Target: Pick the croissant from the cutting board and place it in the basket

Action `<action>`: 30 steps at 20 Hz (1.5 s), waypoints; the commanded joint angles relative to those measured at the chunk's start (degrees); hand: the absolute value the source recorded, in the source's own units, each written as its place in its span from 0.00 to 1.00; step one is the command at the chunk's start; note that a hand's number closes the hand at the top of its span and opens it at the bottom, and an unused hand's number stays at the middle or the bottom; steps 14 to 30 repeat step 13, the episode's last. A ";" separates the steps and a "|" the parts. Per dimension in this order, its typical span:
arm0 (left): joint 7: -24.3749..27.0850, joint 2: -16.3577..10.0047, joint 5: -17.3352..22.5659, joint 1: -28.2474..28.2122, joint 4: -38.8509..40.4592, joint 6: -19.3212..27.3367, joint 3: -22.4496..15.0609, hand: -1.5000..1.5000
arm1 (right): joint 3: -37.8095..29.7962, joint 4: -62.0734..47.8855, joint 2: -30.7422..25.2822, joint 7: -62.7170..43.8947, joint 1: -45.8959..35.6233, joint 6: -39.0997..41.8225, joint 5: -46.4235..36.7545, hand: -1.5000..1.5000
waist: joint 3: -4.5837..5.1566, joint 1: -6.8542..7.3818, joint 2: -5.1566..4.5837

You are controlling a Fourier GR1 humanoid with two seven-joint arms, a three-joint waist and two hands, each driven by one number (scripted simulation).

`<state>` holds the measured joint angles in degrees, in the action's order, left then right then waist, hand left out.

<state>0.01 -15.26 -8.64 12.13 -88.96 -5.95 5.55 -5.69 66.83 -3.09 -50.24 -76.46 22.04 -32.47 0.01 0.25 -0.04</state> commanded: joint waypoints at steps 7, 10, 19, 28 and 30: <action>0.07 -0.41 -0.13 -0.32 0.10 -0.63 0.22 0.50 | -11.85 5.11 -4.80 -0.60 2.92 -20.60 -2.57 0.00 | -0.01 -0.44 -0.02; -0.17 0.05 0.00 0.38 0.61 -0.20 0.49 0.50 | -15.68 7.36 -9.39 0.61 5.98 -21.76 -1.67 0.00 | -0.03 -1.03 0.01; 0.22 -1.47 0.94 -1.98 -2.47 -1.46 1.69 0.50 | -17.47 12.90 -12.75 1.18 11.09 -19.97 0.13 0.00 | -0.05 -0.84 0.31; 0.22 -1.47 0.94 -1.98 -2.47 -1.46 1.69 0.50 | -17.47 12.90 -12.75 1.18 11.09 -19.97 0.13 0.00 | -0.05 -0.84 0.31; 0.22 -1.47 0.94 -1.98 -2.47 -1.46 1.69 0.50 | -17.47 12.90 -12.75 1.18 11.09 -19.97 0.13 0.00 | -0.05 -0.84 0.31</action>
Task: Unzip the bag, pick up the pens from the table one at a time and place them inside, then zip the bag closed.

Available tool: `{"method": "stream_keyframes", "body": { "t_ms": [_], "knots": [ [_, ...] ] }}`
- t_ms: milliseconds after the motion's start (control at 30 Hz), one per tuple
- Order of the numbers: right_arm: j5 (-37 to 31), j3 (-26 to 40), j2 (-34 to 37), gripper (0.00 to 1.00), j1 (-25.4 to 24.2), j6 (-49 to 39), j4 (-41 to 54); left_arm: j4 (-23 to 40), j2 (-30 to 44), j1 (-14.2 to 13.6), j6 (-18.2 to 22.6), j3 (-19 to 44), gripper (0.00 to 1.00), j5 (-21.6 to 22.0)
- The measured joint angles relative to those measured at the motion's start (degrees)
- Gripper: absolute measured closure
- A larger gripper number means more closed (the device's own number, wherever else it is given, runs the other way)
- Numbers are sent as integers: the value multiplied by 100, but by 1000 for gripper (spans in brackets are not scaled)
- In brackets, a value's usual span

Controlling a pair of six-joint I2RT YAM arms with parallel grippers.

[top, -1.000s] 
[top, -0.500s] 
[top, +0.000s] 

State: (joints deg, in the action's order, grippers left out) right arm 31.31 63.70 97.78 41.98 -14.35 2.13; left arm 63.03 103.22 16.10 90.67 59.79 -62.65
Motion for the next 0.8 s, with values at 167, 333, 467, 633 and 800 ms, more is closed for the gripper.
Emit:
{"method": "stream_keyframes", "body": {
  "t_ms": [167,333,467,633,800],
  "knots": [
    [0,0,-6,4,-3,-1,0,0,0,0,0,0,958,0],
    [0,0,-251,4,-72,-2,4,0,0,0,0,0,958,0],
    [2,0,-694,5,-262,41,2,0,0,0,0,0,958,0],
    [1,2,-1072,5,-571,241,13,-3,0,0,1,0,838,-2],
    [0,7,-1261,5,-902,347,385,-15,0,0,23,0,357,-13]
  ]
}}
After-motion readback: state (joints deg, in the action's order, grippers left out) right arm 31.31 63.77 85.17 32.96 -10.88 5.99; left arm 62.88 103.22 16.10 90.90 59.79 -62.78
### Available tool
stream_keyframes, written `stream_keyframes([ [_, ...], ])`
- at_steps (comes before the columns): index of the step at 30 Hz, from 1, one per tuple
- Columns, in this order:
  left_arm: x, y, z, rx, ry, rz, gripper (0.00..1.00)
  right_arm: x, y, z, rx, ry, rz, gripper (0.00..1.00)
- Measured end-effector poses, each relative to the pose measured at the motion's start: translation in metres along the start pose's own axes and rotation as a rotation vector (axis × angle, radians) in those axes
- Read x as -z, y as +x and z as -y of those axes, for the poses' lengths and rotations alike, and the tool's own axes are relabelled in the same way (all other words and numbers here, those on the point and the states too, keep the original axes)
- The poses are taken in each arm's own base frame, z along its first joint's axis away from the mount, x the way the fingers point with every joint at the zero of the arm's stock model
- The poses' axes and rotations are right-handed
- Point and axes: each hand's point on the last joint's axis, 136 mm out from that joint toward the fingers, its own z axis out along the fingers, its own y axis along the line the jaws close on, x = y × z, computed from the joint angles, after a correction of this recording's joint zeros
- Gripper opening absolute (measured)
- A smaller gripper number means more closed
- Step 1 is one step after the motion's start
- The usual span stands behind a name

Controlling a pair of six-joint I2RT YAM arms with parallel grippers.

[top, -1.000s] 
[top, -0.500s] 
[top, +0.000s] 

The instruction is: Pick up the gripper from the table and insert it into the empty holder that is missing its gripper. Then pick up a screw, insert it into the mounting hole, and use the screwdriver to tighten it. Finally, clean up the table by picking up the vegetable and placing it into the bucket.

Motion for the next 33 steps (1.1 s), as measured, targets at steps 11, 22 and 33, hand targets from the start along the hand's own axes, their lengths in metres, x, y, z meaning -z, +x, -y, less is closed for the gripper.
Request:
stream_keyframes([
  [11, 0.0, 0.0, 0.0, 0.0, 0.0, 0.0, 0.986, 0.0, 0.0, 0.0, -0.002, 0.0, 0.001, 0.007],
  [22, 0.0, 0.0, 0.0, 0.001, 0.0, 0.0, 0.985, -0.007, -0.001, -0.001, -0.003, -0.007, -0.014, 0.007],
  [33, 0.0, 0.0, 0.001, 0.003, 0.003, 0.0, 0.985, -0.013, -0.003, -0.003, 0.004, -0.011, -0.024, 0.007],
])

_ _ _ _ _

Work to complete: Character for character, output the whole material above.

Written reply:
Target: Pick the croissant from the cutting board and place it in the basket

Action `<action>`: 30 steps at 20 Hz (1.5 s), waypoints; the commanded joint angles relative to those measured at the chunk's start (degrees); hand: the absolute value the source recorded, in the source's own units, each written as its place in its span from 0.00 to 1.00; step one is the command at the chunk's start; note that a hand's number closes the hand at the top of its span and opens it at the bottom, and an unused hand's number stays at the middle or the bottom; steps 14 to 30 repeat step 13, the episode's last. A ";" separates the steps and a "|" the parts. Per dimension in this order, its typical span:
arm0 (left): joint 7: -24.3749..27.0850, joint 2: -16.3577..10.0047, joint 5: -17.3352..22.5659, joint 1: -28.2474..28.2122, joint 4: -38.8509..40.4592, joint 6: -19.3212..27.3367, joint 3: -22.4496..15.0609, hand: -1.5000..1.5000
arm1 (right): joint 3: -37.8095..29.7962, joint 4: -62.0734..47.8855, joint 2: -30.7422..25.2822, joint 7: -62.7170..43.8947, joint 1: -45.8959..35.6233, joint 6: -39.0997..41.8225, joint 5: -46.4235..36.7545, hand: -1.5000..1.5000
waist: joint 3: -4.5837..5.1566, joint 1: -6.8542..7.3818, joint 2: -5.1566..4.5837

You are controlling a Fourier GR1 humanoid with two seven-joint arms, a three-joint waist and two hands, each driven by one number (scripted simulation).

`<state>` holds the measured joint angles in degrees, in the action's order, left then right then waist, hand left out.

<state>0.01 -15.26 -8.64 12.13 -88.96 -5.95 5.55 -5.69 66.83 -3.09 -50.24 -76.46 22.04 -32.47 0.01 0.25 -0.04</state> commanded: joint waypoints at steps 7, 10, 19, 28 and 30: <action>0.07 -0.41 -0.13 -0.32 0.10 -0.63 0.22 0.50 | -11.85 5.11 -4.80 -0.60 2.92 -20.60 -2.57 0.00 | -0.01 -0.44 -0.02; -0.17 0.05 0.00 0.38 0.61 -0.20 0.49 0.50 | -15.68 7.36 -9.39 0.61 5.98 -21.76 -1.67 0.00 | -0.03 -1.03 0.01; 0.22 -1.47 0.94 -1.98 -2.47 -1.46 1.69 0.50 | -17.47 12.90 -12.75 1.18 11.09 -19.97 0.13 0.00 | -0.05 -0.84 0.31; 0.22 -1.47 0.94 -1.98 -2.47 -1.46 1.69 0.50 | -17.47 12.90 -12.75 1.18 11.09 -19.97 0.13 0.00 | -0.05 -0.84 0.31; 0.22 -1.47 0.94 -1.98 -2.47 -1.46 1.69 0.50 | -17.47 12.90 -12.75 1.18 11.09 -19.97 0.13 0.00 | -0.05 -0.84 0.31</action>
Task: Unzip the bag, pick up the pens from the table one at a time and place them inside, then zip the bag closed.

Available tool: `{"method": "stream_keyframes", "body": { "t_ms": [_], "knots": [ [_, ...] ] }}`
- t_ms: milliseconds after the motion's start (control at 30 Hz), one per tuple
- Order of the numbers: right_arm: j5 (-37 to 31), j3 (-26 to 40), j2 (-34 to 37), gripper (0.00 to 1.00), j1 (-25.4 to 24.2), j6 (-49 to 39), j4 (-41 to 54); left_arm: j4 (-23 to 40), j2 (-30 to 44), j1 (-14.2 to 13.6), j6 (-18.2 to 22.6), j3 (-19 to 44), gripper (0.00 to 1.00), j5 (-21.6 to 22.0)
- The measured joint angles relative to those measured at the motion's start (degrees)
- Gripper: absolute measured closure
- A larger gripper number means more closed (the device's own number, wherever else it is given, runs the other way)
- Numbers are sent as integers: the value multiplied by 100, but by 1000 for gripper (spans in brackets are not scaled)
- In brackets, a value's usual span

Controlling a pair of six-joint I2RT YAM arms with parallel grippers.

[top, -1.000s] 
[top, -0.500s] 
[top, +0.000s] 

State: (joints deg, in the action's order, grippers left out) right arm 31.31 63.70 97.78 41.98 -14.35 2.13; left arm 63.03 103.22 16.10 90.67 59.79 -62.65
Motion for the next 0.8 s, with values at 167, 333, 467, 633 and 800 ms, more is closed for the gripper.
Emit:
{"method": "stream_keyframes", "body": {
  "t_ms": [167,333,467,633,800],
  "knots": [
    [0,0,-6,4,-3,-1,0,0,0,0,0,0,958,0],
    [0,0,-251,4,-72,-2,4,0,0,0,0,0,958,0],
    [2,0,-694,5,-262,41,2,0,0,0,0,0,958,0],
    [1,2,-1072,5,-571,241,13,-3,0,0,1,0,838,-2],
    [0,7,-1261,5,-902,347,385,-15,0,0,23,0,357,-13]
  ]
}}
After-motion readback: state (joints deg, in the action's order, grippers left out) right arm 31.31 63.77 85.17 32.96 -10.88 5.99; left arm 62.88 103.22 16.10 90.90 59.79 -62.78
### Available tool
stream_keyframes, written `stream_keyframes([ [_, ...], ])`
- at_steps (comes before the columns): index of the step at 30 Hz, from 1, one per tuple
- Columns, in this order:
  left_arm: x, y, z, rx, ry, rz, gripper (0.00..1.00)
  right_arm: x, y, z, rx, ry, rz, gripper (0.00..1.00)
- Measured end-effector poses, each relative to the pose measured at the motion's start: translation in metres along the start pose's own axes and rotation as a rotation vector (axis × angle, radians) in those axes
- Read x as -z, y as +x and z as -y of those axes, for the poses' lengths and rotations alike, and the tool's own axes are relabelled in the same way (all other words and numbers here, those on the point and the states too, keep the original axes)
- The poses are taken in each arm's own base frame, z along its first joint's axis away from the mount, x the way the fingers point with every joint at the zero of the arm's stock model
- The poses' axes and rotations are right-handed
- Point and axes: each hand's point on the last joint's axis, 136 mm out from that joint toward the fingers, its own z axis out along the fingers, its own y axis along the line the jaws close on, x = y × z, computed from the joint angles, after a correction of this recording's joint zeros
- Gripper opening absolute (measured)
- A smaller gripper number means more closed
- Step 1 is one step after the motion's start
- The usual span stands behind a name

Controlling a pair of six-joint I2RT YAM arms with parallel grippers.

[top, -1.000s] 
[top, -0.500s] 
[top, +0.000s] 

The instruction is: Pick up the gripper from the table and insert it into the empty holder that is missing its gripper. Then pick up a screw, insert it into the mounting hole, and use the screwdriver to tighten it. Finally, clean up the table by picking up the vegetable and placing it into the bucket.

Motion for the next 33 steps (1.1 s), as measured, targets at steps 11, 22 and 33, hand targets from the start along the hand's own axes, their lengths in metres, x, y, z meaning -z, +x, -y, less is closed for the gripper.
Request:
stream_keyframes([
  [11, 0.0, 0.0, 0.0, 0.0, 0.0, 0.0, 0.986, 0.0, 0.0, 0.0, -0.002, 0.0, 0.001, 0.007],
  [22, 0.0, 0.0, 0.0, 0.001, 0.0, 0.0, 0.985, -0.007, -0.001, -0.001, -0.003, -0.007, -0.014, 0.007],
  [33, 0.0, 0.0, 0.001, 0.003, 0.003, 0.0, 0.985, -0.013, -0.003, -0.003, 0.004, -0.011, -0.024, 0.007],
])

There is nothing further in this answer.